Whether or not research is perfect has been subject to a heated debate in modern times. In most cases, researchers try very hard to convince us that research is perfect and the validity of the results should not be questioned. However, another approach to the same is that research is never perfect. This is because were research perfect, the results of the same would be un-negotiable hence no need to further the findings on the matter. In addition, we know that all humans are not perfect. How then would research be perfect in the presence of this negative attribute to human nature?
In modern day research field, trial and error is considered itself a valid research procedure. This is irrespective of the fact that this process is subject to numerous errors and inaccuracies that occur during the research process. The research process takes place in two stages namely; the primary or the preliminary research and the secondary of the conclusive research. Under preliminary research, data which does not previously exist is collected from the field. “The findings from the preliminary research are used in secondary research to come up with the findings hence the results of the research” (Schwab 19).

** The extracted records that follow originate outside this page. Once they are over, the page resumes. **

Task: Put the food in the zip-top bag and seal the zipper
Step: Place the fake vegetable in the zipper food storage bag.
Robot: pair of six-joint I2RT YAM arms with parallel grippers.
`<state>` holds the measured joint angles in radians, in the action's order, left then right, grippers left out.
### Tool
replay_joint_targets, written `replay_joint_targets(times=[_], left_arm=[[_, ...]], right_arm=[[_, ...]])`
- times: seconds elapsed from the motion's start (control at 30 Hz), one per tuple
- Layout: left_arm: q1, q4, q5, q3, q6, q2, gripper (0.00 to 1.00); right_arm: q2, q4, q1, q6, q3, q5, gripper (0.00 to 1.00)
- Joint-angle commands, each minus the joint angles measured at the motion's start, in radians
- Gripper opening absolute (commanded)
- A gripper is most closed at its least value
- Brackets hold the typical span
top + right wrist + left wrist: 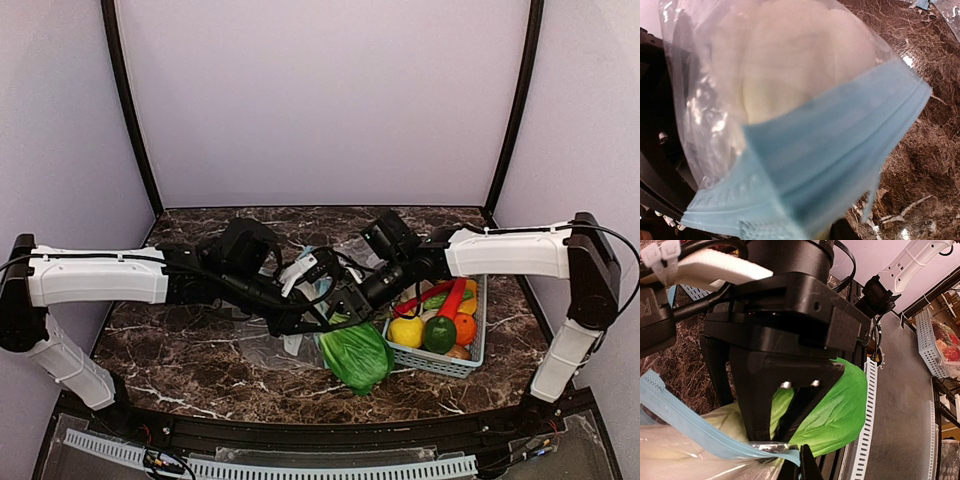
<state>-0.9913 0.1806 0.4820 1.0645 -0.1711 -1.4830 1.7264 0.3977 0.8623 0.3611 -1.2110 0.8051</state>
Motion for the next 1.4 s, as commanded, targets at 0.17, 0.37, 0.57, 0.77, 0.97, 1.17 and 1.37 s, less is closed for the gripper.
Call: replay_joint_targets(times=[0.17, 0.37, 0.57, 0.77, 0.97, 1.17, 1.37], left_arm=[[0.005, 0.004, 0.006, -0.038, 0.017, -0.047, 0.01], [0.008, 0.008, 0.073, -0.017, 0.039, -0.075, 0.01], [0.004, 0.058, 0.163, -0.009, 0.069, -0.092, 0.03], [0.004, 0.056, 0.051, -0.019, 0.028, 0.038, 0.62], [0.018, 0.135, -0.083, -0.005, -0.013, 0.182, 0.85], [0.158, 0.282, -0.228, -0.051, -0.093, 0.338, 0.91], [0.266, 0.334, -0.327, -0.108, -0.153, 0.412, 0.93]], right_arm=[[-0.083, -0.091, 0.067, -0.073, 0.108, -0.006, 0.29], [-0.094, -0.136, 0.075, -0.038, 0.158, -0.049, 0.29], [-0.122, -0.204, 0.080, -0.079, 0.177, -0.048, 0.31], [-0.105, -0.179, 0.081, -0.128, 0.173, -0.059, 0.28], [-0.085, -0.184, 0.084, -0.141, 0.176, -0.070, 0.25], [-0.088, -0.190, 0.087, -0.146, 0.178, -0.072, 0.25], [-0.090, -0.188, 0.088, -0.147, 0.174, -0.066, 0.25]])
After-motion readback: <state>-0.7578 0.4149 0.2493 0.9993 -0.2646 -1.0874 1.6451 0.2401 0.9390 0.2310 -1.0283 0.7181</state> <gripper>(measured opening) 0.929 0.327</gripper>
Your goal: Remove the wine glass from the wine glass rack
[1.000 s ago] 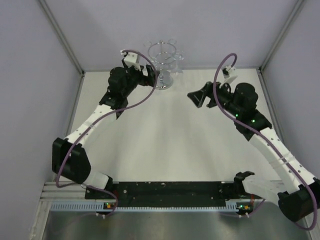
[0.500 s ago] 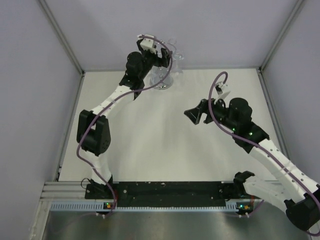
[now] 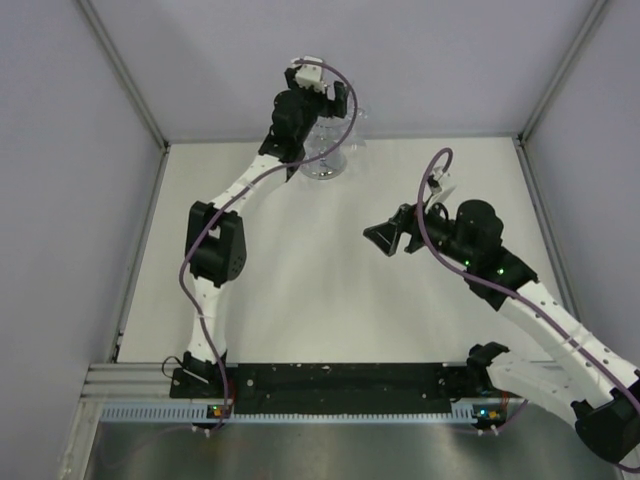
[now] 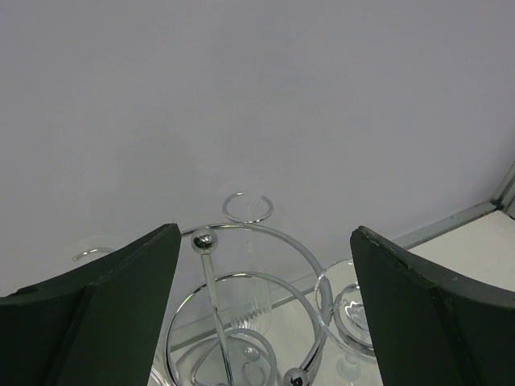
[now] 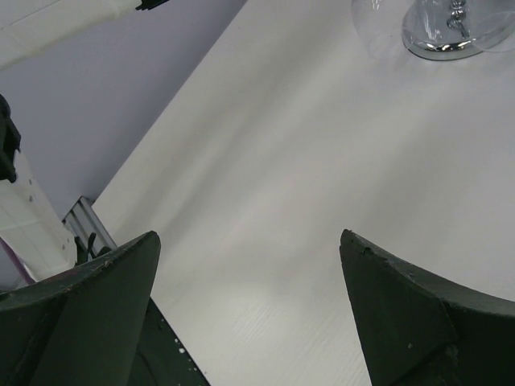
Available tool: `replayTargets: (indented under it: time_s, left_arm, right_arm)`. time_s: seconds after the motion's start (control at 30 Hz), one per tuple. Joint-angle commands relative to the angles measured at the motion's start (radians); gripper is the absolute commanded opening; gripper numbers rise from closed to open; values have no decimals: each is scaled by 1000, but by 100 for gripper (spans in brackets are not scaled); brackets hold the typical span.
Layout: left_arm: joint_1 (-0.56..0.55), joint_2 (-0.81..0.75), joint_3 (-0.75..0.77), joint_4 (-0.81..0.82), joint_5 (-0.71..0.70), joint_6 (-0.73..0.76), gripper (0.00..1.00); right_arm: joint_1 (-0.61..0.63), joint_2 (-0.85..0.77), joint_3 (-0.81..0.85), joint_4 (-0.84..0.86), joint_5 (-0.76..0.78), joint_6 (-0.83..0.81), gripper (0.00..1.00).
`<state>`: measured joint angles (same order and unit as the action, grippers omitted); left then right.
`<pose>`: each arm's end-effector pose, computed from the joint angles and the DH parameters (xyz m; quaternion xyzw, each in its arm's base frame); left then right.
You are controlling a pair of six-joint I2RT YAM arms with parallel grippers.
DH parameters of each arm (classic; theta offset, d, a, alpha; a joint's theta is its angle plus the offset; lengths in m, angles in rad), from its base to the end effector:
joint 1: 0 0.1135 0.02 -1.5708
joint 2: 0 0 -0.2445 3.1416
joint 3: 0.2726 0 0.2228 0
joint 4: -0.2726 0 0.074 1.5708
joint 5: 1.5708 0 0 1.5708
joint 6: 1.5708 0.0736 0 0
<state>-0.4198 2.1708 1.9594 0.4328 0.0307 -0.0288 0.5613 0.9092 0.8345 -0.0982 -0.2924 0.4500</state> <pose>0.4779 -0.2158 0.3613 0.1331 0.6104 -0.1830 0.7591 0.1839 0.1407 0.3254 -0.1357 0.7510 0.4059 0.5029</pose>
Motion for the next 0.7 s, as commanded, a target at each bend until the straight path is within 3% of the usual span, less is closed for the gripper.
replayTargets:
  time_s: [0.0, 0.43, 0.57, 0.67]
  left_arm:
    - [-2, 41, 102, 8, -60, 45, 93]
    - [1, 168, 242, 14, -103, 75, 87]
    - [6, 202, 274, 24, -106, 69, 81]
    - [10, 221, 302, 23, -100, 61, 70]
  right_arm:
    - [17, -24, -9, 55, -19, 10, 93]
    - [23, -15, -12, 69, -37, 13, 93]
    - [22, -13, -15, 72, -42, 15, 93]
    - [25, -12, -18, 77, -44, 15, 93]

According to Creswell, man is one of the creations that have an excellent mind which he uses to further his knowledge on the universe hence better his chances of survival (31). This explains why man has tried to discover almost everything that he has come across. Were it not for some of these great discoveries, life would be almost impossible and meaningless. However, research has helped man improve his life and the life of other living and non living forms. Despite the efforts that man has put in the research process, there is the question of validity and reliability of some of the findings by man. Sometimes, it is very difficult to comprehend why researchers arrive at contrasting results even when conducting a similar research. Going by this, it is clear that the research process just like any other process is open to human errors and inaccuracies that sometimes occur due to deliberate or un-deliberate omissions, personal bias and negligence during the research process.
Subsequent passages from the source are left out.